● TASK REQUIREMENTS:
Across the entries that follow, work out the number of lines containing the string "base", and state it alone.

● EXERCISE DATA:
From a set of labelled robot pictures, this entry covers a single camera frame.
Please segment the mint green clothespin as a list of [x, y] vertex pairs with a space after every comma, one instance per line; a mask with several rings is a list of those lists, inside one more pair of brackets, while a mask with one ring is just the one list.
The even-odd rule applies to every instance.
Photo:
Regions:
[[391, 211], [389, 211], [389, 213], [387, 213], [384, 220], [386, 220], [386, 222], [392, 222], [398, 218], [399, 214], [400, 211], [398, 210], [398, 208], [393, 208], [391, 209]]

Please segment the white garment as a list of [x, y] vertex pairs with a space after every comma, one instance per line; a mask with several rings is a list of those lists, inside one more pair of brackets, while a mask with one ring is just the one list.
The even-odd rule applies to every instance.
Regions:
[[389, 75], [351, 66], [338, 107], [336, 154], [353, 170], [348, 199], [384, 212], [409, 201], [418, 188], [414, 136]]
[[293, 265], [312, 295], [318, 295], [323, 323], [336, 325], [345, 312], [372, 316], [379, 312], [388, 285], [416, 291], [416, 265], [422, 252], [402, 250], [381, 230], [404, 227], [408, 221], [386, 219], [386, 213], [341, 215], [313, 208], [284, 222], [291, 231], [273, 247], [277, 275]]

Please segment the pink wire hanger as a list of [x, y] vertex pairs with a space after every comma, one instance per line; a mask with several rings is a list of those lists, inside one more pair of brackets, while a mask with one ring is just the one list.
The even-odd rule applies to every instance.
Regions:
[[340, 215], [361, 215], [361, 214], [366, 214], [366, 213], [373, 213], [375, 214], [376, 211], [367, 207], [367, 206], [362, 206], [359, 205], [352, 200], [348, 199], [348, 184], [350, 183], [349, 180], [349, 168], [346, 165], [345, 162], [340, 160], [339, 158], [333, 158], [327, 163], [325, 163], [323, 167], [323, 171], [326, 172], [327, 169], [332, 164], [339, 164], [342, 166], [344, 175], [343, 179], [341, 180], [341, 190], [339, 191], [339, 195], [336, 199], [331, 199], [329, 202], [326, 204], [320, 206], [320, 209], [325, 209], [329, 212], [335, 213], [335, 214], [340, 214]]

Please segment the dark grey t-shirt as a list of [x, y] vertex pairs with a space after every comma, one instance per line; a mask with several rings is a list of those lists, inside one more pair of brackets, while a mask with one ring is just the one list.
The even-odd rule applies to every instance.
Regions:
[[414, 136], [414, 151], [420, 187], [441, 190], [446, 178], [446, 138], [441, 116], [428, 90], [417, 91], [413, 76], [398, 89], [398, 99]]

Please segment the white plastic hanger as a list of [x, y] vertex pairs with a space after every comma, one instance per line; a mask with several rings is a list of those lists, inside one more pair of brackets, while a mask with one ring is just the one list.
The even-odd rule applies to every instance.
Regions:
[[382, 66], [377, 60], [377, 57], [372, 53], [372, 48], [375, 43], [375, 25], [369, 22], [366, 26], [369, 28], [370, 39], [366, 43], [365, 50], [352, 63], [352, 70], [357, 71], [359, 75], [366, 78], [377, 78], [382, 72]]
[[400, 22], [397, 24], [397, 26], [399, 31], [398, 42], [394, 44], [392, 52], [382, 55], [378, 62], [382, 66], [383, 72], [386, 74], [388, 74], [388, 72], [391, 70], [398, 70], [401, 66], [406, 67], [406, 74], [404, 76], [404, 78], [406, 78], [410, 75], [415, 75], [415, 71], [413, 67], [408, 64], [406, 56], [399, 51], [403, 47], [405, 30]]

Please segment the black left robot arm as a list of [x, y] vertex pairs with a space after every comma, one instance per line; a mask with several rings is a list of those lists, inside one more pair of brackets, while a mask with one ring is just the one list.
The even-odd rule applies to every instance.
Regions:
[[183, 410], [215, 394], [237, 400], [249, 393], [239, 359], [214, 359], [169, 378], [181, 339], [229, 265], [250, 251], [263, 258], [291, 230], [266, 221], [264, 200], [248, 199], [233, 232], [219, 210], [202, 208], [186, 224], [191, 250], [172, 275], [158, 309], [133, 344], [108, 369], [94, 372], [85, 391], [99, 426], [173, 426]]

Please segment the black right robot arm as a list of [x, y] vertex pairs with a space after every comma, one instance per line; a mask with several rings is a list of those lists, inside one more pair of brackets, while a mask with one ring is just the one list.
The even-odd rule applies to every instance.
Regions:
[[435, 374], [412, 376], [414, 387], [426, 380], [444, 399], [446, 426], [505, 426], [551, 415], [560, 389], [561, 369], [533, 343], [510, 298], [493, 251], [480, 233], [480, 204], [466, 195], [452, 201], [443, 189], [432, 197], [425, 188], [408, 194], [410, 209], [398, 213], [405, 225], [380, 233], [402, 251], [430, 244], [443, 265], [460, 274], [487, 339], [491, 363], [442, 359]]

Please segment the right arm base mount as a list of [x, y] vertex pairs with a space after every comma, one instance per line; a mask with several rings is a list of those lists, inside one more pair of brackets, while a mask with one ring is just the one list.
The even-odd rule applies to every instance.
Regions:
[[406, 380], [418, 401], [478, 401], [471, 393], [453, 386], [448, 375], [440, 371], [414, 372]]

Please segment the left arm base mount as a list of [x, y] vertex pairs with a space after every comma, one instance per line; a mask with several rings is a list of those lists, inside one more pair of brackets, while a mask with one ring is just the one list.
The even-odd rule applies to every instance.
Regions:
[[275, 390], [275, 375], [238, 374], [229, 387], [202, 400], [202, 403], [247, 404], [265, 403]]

● RESPONSE FOR THIS EXERCISE:
2